Hem grasps the handle of the long knife and lays his other hand on Brett’s shin. He’s sweating but his hands are steady.

“All right, so what the hell am I supposed to do with my hands?” Hem shouts over his shoulder.

“Cut!” says Hans, the director. “What?”

“What is this supposed to look like, with my hands?”

“We’re not shooting your hands. We’re going to be seeing your face. Your hard, beautiful face, twisted in disgust and determination.”

“But I have to be doing something with my hands.”

“Just make a cutting motion.

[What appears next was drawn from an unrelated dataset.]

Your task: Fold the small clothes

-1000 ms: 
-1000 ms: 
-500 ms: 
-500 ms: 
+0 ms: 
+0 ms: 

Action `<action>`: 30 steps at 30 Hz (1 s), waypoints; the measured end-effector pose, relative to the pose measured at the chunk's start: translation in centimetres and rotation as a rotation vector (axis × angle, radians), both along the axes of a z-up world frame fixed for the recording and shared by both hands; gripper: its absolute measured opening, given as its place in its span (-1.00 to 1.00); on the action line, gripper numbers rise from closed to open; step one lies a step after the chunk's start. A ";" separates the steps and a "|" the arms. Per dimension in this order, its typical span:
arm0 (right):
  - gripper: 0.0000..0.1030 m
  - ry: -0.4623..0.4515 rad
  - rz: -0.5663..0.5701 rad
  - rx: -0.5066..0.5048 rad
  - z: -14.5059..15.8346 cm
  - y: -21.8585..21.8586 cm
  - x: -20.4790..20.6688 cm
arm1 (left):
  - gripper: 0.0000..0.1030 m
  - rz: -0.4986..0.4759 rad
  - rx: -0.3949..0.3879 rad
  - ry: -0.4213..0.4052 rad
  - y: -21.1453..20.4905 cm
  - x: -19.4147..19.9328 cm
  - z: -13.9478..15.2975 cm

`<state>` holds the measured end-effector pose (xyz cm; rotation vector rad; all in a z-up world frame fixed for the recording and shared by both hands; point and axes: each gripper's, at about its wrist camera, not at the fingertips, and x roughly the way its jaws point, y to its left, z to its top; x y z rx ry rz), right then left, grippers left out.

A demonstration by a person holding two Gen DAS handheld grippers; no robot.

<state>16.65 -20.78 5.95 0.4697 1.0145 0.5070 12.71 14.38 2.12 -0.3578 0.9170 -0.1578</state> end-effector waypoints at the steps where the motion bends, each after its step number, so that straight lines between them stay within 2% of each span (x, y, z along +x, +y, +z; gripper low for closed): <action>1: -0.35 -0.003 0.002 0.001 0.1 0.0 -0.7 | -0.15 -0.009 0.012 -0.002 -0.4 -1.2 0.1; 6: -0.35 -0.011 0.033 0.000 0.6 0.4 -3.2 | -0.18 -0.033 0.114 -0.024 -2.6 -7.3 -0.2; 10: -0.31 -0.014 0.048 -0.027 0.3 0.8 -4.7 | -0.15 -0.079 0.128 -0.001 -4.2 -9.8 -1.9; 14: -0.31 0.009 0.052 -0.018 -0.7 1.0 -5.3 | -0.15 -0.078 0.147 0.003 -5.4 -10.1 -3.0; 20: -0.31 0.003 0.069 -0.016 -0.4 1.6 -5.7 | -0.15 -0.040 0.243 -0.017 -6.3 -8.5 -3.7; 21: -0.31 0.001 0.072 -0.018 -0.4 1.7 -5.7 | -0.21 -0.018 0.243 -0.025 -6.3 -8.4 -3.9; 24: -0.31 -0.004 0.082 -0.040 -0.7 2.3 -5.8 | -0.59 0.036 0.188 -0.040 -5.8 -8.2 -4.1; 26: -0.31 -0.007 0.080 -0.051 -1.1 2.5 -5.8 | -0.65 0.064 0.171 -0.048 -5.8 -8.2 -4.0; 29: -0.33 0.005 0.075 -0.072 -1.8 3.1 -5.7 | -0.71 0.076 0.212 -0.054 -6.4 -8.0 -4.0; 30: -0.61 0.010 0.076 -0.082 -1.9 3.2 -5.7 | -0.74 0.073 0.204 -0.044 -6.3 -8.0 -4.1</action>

I don’t know. We’ll edit it.”

“Fine.”

“Take it from ‘the heel of an ordinary.’”

“‘The heel of an ordinary amputating knife over one condoyle of the femur, draw the blade to the other condoyle across the front of the joint in a lunated course, on a level with the middle of the patella, and divide the tissues down to the bones; the little flap—”

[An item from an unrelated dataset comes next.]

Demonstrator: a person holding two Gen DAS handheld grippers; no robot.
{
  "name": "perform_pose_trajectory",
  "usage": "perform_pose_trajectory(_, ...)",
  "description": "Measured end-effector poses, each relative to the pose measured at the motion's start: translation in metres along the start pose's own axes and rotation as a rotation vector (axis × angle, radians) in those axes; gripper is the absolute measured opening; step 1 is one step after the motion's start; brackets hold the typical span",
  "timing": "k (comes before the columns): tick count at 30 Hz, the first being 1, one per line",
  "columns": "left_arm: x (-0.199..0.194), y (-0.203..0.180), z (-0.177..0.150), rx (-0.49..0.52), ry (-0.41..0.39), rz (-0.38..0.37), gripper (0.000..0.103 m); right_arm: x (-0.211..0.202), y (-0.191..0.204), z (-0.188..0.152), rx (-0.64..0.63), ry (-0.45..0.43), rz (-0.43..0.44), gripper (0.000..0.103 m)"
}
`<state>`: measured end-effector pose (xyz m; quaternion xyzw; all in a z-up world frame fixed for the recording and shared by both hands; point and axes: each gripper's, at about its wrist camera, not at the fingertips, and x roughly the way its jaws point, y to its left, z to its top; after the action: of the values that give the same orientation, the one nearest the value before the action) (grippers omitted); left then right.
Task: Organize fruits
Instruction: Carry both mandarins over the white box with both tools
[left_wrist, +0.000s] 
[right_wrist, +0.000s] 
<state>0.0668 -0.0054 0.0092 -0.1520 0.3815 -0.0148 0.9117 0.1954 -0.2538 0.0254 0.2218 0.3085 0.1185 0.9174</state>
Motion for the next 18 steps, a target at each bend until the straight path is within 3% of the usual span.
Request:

“Ok, wait. Let me do this.” Hem makes a cutting motion with his hands, holding the long knife above Brett’s knee.

“Cut! Look, Brett, you’re not unconscious, you’ve just been sedated. We need you writhing in unimaginable pain and making noises of unintelligible horror. This is pathos.”

“Ok, boss. Writhing and horror, got it.” Brett winks at Hans.

“From ‘Ok, wait.’”

“Ok, wait, let me do this.” Hem makes a cutting motion with his hands. Brett writhes in unimaginable pain, emitting short guttural noises of unintelligible horror. “What’s next?”

“‘The little flap should then be pulled upwards, and the knife should again be applied so as to cut the quadriceps extensor immediately above the patella.”

“Ok.” In Hem’s face, stolid determination forces down evident nausea. His arms continue their cutting motion.

“No, Hem. The quadriceps extensor.”

“Oh. Oh, right.”

“Stop! Not that way!” says the medical consultant, Dr. Frank Levine.

“Cut! What is it?”

“You’re not sawing at this point, you’re just cutting with the knife. Flesh, not bone. You shouldn’t be jerking back and forth like that with your arms.”

“Ok, fine. Cutting, not sawing.”

Brett props himself up on one elbow. “Can I have a Pepsi?”

“No, you can’t have a Pepsi. We’re finishing this fucking take first.”

Brett lies back down.

“From ‘the quadriceps extensor.’ Cutting, not sawing.”

“No, Hem. The quadriceps extensor.”

“Oh. Oh, right.”

Hem moves his arms to the left of where they had been and continues his cutting motion. “Ok, keep reading.”

“‘The point of the blade should then be pushed in at one end of the wound, thrust behind the femur, and made to appear at the other end, when it should be carried downwards in the line indicated on drawing 277—’”

“Let me see.”

Deke holds the book out to Hem, to show him the illustration. A second camera gets a tight shot of this page, on which an engraving depicts a leg being grasped at the shin by a hand with its surgeon’s cuffs turned up to the wrist and dotted lines describing arcs around the knee. The artist took particular care with the draping of the dressings rolled up at the thigh.

“Ok, got it.” Hem continues his cutting motion, moving further down Brett’s leg. On his face is a look of detached revulsion. Deke glances down at what Hem is doing and turns to retch in the corner. Brett amplifies his noises of unintelligible horror. Hem lays down the knife and picks up the saw.